Assigned task: Where a picture occurs in the data, omit it, and copy all remaining data exactly.

Supplied data:
---

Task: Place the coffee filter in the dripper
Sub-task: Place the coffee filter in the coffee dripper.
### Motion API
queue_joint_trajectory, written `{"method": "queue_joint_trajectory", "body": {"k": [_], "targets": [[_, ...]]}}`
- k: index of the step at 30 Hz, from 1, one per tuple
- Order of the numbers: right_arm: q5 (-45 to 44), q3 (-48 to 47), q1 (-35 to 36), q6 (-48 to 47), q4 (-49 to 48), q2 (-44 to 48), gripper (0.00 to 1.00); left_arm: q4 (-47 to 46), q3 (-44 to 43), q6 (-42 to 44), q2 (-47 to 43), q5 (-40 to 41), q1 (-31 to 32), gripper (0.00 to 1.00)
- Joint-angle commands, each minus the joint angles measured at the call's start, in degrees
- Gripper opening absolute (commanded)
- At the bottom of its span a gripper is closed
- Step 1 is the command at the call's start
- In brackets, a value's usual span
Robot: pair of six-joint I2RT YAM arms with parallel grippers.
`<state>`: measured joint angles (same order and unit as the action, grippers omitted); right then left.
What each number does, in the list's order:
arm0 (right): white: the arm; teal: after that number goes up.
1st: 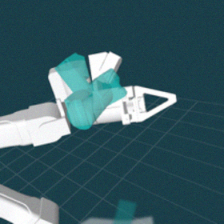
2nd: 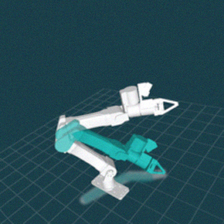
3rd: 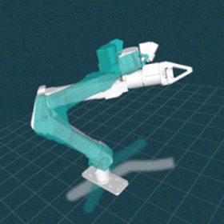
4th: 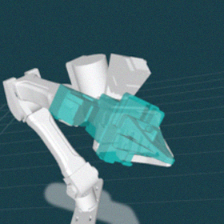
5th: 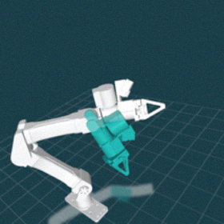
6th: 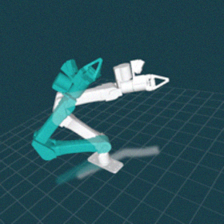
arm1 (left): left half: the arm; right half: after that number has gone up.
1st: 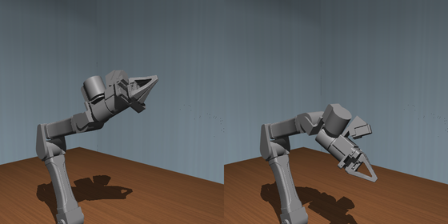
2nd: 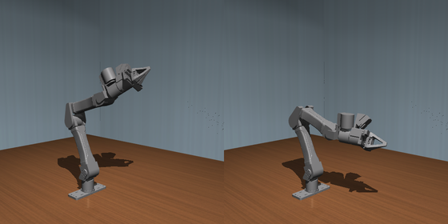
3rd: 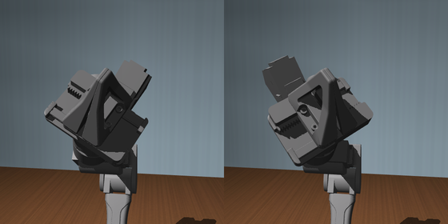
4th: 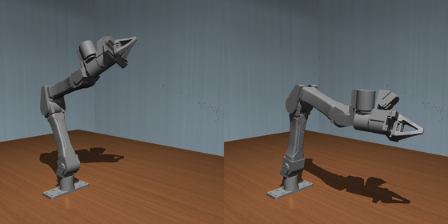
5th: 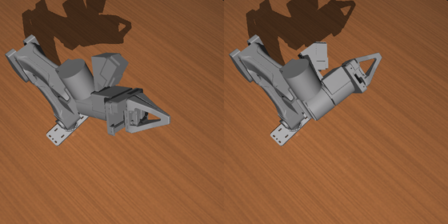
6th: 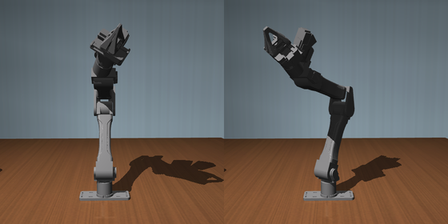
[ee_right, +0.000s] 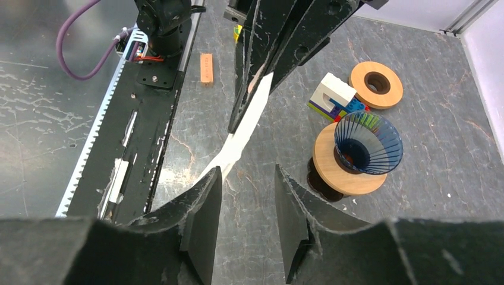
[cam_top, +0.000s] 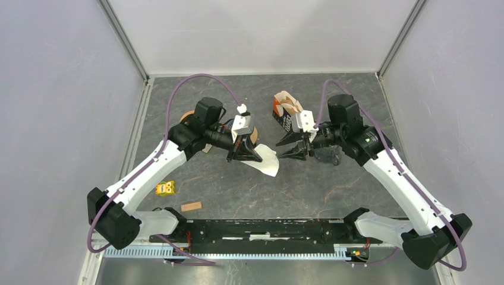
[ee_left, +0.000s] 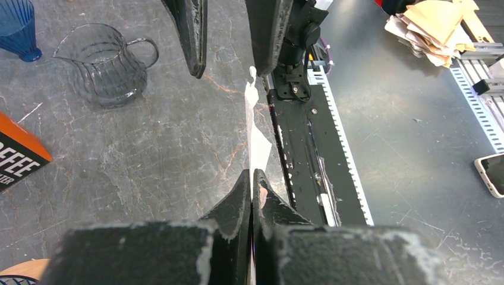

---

Solution for this problem:
Task: Place the coffee filter in the dripper
Sub-task: Place the coffee filter in the coffee dripper.
### Motion API
queue_joint_trajectory, written `{"method": "queue_joint_trajectory", "body": {"k": [_], "targets": [[_, ...]]}}`
- k: index of the step at 30 Hz, from 1, one per tuple
- Order of the numbers: right_arm: q5 (-45 to 44), q3 (-48 to 47), q1 (-35 to 36), q6 (-48 to 47), q4 (-49 to 48), q2 (-44 to 48), gripper (0.00 to 1.00); left_arm: q4 (-47 to 46), q3 (-44 to 43), q6 (-42 to 44), q2 (-47 to 43), q5 (-40 to 41), q1 (-31 to 32), gripper (0.00 to 1.00)
- Joint-angle commands, each minus the joint angles measured at the call's start, in degrees
- Gripper opening absolute (commanded)
- At the bottom of its span a gripper is closed
- Step 1 is the command at the call's start
- In brackets, a value's usual span
Robot: pair of six-joint I2RT YAM arms with parallel grippers.
`<state>`: measured joint angles (same order and unit as the action, grippers omitted); right then left.
What each number does, in the list's order:
arm0 (right): white: the arm; teal: after that number goes up.
1st: 
2nd: 
3rd: 
4th: 
5th: 
6th: 
arm1 (left): left half: the arm; right half: after that number has gone up.
1st: 
2nd: 
3rd: 
4th: 
5th: 
6th: 
[ee_right, +0.000s] 
[cam_top, +0.000s] 
[ee_left, +0.000s] 

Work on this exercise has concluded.